— Problem requirements —
The answer must be a single number: the count of lines in the listing that hold the string "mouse".

— Dataset extract —

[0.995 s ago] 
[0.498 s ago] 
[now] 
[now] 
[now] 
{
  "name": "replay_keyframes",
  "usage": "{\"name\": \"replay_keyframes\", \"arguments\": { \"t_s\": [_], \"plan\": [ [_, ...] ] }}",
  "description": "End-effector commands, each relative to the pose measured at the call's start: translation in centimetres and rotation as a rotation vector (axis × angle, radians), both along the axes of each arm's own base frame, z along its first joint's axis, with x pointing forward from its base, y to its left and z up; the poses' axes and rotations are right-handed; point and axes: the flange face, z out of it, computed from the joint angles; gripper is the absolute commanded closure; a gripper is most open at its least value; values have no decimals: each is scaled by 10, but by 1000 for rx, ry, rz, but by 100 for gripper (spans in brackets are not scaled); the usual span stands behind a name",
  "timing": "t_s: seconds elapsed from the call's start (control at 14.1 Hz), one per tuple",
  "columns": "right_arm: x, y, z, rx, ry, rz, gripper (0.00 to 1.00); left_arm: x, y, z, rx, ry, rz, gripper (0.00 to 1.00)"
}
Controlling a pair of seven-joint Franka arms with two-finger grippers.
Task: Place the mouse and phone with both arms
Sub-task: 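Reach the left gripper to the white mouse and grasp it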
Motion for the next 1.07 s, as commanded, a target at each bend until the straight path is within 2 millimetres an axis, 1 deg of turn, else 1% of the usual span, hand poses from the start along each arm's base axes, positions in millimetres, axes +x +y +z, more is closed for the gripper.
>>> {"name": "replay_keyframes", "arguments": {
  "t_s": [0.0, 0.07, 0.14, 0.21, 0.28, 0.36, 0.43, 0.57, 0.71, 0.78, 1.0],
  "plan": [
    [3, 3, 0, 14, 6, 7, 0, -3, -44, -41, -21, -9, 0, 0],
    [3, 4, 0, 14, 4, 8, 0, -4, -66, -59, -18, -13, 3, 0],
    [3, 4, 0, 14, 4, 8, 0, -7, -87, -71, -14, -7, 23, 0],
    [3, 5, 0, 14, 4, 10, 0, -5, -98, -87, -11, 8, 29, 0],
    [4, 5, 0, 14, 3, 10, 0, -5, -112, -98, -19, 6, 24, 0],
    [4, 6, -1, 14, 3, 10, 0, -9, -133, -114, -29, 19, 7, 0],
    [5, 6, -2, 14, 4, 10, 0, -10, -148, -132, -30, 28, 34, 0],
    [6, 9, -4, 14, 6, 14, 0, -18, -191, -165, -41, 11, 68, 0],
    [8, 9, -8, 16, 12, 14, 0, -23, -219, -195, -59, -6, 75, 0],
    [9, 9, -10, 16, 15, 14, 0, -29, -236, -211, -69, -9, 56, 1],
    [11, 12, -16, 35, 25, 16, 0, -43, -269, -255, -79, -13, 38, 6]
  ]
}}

— Written response —
2